Les lettres qu’on lira plus bas reflètent, chaque jour davantage, l’intime découragement, le chagrin profond qui la rongent. Sa vue est désormais irrémédiablement et complètement perdue, et elle ne recule plus devant l’aveu de son infirmité. Sa détresse est immense, et du fond des ténèbres où elle se sent pour toujours emmurée, toutes les choses de la vie lui apparaissent vaines et décolorées, comme enveloppées d’un crêpe lugubre. Son pessimisme amer trouve d’ailleurs des accens d’une réelle éloquence, et son extrême franchise fait excuser ce que certaines de ses paroles ont quelquefois de desséchant et de cyniquement égoïste.

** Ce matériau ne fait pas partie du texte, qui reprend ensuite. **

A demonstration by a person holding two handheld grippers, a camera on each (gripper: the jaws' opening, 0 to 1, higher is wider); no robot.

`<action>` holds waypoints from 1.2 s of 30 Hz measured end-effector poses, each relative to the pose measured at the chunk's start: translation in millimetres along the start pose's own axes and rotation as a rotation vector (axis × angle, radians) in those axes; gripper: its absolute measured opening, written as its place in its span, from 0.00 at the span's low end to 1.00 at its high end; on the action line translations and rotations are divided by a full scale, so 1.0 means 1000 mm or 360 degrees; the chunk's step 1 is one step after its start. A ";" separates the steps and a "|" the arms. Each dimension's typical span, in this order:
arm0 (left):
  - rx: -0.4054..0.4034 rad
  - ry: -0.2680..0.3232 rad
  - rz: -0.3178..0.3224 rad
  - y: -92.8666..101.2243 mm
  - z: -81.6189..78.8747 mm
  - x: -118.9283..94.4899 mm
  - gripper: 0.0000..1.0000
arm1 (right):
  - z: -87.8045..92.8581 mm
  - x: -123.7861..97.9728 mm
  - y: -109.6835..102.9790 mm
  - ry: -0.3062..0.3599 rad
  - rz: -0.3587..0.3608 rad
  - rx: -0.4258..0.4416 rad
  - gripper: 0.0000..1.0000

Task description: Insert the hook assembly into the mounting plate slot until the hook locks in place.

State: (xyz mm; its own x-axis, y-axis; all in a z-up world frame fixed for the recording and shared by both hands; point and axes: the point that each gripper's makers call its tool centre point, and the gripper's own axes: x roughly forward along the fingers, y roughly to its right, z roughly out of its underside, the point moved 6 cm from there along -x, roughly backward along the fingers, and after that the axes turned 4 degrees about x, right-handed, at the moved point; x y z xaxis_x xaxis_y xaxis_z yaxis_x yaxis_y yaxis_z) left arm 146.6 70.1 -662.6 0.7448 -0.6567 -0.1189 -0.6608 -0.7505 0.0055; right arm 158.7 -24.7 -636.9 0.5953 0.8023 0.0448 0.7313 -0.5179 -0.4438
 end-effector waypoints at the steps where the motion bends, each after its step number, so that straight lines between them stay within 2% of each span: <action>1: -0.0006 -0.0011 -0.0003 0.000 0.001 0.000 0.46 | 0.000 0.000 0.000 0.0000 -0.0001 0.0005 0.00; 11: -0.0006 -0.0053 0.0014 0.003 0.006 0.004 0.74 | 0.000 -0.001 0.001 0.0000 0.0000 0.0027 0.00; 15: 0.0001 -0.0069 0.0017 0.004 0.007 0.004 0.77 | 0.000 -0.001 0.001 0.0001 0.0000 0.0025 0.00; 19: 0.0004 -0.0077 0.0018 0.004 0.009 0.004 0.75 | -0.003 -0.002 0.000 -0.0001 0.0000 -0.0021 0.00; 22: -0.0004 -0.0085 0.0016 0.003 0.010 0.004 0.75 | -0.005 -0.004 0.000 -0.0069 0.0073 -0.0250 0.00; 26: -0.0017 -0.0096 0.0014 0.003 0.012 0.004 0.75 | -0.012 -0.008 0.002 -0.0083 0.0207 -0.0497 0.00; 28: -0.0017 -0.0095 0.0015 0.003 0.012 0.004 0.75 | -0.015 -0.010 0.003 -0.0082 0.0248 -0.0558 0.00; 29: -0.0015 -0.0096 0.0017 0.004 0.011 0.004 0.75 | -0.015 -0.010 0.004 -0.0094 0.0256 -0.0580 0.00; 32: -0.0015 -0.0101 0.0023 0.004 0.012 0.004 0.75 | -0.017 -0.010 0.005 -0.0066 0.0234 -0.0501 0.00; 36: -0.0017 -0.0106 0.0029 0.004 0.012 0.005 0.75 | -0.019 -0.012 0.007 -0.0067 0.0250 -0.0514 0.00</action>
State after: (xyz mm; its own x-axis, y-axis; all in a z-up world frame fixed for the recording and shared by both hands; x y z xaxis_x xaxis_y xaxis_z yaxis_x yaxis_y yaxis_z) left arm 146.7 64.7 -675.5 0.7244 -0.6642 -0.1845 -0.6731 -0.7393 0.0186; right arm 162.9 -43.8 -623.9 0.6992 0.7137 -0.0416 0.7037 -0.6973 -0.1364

9 juillet 1753. De Paris. — Je désire votre bonheur, ma chère sœur, et si ma fortune était meilleure, vous vous en apercevriez. Elle est malheureusement bien modique. Vous ne sauriez vous imaginer ce qu’il en coûte pour vivre à Paris, quand on a un équipage et qu’on ne veut pas toujours manger seule. Tout est hors de prix, et j’aurai bien de la peine à attraper le bout de l’année avec mon revenu. Je ne suis point affligée de tout cela par rapport à moi, mais je le suis beaucoup par rapport aux gens que j’aime. J’espère bien que ce que je ne peux présentement, je le pourrai faire par la suite, et je mettrai certainement une grande différence entre les gens que j’aime et que j’ai raison d’aimer, et ceux pour qui je n’ai que de

  1. Cette date résulte, sans doute possible, de la première lettre qui suit. Je dois donc rectifier sur ce point ce que, dans une récente étude, j’avais cru pouvoir inférer de certains passages des lettres publiées par M. de Lescure. (Voir à la page 60 de mon livre sur Julie de Lespinasse.)